Remontées contre l’idée d’une décharge publique, les résidents de Babouchine, ont scandé des slogans contre le projet.

 » Non, à la poubelle, non, à la destruction de l’environnement », pouvait-on entendre.

Joint au téléphone, Wilfried Issiembi, maire du 6è arrondissement de Libreville, dit n’avoir pas entendu parler d’un projet.

Et pourtant, les populations ont reçu la visite des personnes arrêtées sur les lieux en véhicule tout terrain et ont numéroté des dizaines de maisons impactées par le projet d’implantation de la décharge publique, ont-elles affirmé.

« On voit des équipes sillonner notre zone.
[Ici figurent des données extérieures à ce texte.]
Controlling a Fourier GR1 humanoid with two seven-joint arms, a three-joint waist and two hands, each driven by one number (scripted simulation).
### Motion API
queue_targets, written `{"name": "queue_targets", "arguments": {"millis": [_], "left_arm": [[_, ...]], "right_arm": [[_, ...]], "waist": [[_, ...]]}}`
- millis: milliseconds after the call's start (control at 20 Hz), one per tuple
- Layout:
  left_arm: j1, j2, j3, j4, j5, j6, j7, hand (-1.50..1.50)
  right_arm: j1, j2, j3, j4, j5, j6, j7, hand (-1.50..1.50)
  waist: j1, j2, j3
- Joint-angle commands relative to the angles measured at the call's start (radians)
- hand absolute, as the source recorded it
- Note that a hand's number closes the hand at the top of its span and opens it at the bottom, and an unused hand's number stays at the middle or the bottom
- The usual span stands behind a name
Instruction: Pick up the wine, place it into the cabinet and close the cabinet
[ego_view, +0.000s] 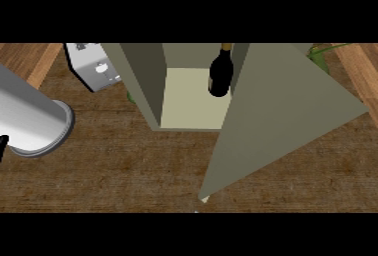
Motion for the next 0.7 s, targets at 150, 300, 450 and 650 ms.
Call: {"name": "queue_targets", "arguments": {"millis": [150, 300, 450, 650], "left_arm": [[-0.044, -0.009, 0.016, 0.019, 0.039, -0.032, 0.051, -1.5], [-0.041, -0.033, 0.005, 0.019, 0.031, -0.064, 0.041, -1.5], [-0.086, -0.007, 0.035, 0.02, 0.066, -0.052, 0.096, -1.5], [-0.077, -0.037, -0.004, 0.015, 0.027, -0.021, 0.096, -1.5]], "right_arm": [[-0.254, 0.092, 0.15, 0.156, 0.079, -0.183, 0.008, 1.5], [-0.339, 0.091, 0.101, 0.174, 0.044, -0.198, 0.04, 1.5], [-0.419, 0.089, 0.049, 0.207, -0.027, -0.227, 0.06, 1.5], [-0.508, 0.089, -0.039, 0.234, -0.13, -0.266, 0.077, 1.5]], "waist": [[0.006, 0.003, -0.001], [0.014, 0.005, -0.001], [0.024, 0.009, -0.001], [0.038, 0.012, -0.001]]}}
Qu’est-ce qui se passe ? On ne nous dit rien, on ne connaît pas, on ne comprend pas », a indiqué Telesphore Edou, porte parole du collectif des populations.

Selon les mêmes populations, Ali Bongo Ondimba avait en 2013, avait fermé la carrière de sable et avait interdit l’idée de la mise en place d’une décharge publique, évoquant la protection de la nature.

Il faut également rappeler que la zone de Bambouchine est réputée pour son écosystème qui permet de nourrir plusieurs espèces halieutiques, telles que les couteaux de mer, les tortues luth, etc..

Les populations te lament depuis longtemps des meilleures conditions de vie.

« Nous avons besoin de l’eau, l’électricité et la route, un dispensaire, et pourquoi pas des écoles et un établissement secondaire », a souhaité, un jeune homme, qui pour aller à l’école marche à partir de 5 heures du matin.

Babouchine est une bourgade où vivent 4 000 âmes.